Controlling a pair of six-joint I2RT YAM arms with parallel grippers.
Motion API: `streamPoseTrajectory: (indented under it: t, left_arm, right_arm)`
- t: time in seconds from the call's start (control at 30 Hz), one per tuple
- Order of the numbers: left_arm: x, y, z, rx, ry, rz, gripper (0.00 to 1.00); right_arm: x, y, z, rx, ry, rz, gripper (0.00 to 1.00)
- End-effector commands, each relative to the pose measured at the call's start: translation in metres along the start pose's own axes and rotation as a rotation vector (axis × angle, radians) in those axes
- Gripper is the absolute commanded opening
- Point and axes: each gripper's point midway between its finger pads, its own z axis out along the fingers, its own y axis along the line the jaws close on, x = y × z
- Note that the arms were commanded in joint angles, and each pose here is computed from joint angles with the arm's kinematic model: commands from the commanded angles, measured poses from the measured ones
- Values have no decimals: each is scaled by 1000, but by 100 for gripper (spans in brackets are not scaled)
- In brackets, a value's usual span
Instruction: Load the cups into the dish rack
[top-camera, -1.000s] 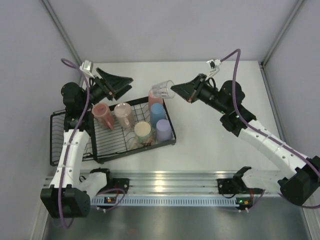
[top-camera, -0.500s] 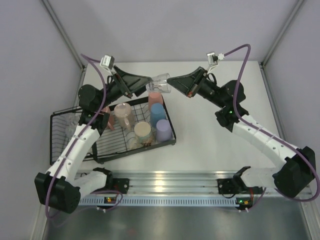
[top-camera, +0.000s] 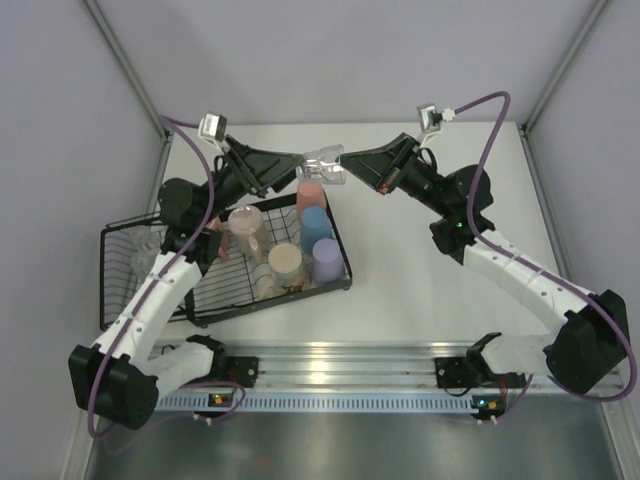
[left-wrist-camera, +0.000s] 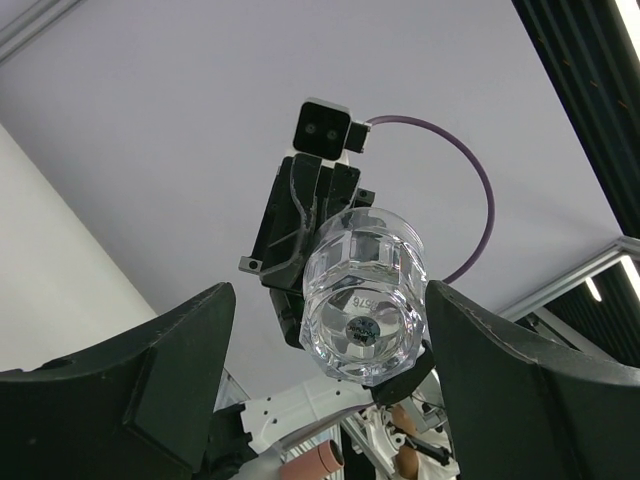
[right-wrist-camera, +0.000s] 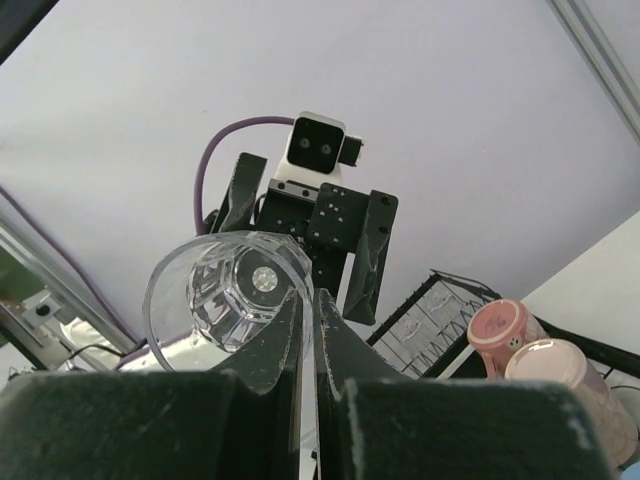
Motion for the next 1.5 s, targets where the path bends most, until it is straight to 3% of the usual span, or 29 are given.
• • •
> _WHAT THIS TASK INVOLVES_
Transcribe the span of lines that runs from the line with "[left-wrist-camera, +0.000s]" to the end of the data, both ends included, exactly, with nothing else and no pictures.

> _SOLUTION TO THE EXERCISE_
[left-wrist-camera, +0.000s] 
[right-wrist-camera, +0.000s] 
Motion for the next 1.5 s, targets where the path bends most, until it is straight to 3% of the usual span, or 29 are given.

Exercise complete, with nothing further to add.